When to start protecting yourself

When should you start using contraception? This question is asked by many young mothers at an appointment with a women’s doctor. If a married couple does not plan to have children within a year of each other, then it is necessary to start using protection immediately from the moment of resumption of sexual intercourse. After all, with 100% probability, no specialist can say when the body will be capable of conception. This can happen either six months or two months after the birth of the child.

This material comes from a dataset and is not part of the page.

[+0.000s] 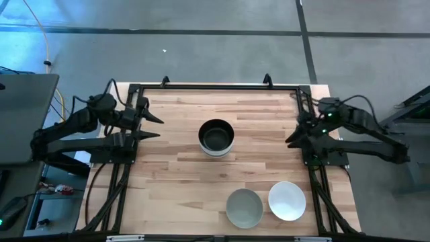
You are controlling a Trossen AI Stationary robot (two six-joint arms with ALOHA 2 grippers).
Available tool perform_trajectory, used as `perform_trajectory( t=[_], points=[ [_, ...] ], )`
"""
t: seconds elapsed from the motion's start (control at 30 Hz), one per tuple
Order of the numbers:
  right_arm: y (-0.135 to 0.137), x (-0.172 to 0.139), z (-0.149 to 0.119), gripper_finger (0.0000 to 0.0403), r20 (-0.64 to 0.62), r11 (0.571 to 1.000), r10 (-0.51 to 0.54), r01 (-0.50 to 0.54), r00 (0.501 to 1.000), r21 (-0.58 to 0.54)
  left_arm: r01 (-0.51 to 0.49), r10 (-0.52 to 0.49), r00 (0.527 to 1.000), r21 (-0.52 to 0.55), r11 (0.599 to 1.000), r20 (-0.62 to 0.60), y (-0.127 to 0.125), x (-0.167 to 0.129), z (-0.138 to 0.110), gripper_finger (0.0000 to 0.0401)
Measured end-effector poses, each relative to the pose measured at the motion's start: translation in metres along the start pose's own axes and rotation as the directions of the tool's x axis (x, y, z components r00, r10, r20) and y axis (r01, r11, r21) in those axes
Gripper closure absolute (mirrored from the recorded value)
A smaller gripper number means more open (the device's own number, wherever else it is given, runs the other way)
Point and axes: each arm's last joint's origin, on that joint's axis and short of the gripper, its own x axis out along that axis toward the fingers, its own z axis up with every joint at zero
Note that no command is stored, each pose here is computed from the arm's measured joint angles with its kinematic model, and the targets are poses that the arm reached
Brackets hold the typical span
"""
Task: Nest bowls inside each other
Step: Stack the white bowl on top of the black bowl
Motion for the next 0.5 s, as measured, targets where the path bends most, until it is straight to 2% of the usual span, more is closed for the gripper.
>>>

Doctors note that during pregnancy the body weakens and needs time to rest and recover. Therefore, the optimal time for another pregnancy is 2–3 years after birth. If in the case of natural childbirth these terms are advisory, then after a cesarean section all young mothers are strongly advised not to become pregnant for 24–36 months from the date of the operation. After all, the suture on the uterus after a CS should form and heal. Early pregnancy can cause the suture to rupture, and this poses a threat to the woman’s life.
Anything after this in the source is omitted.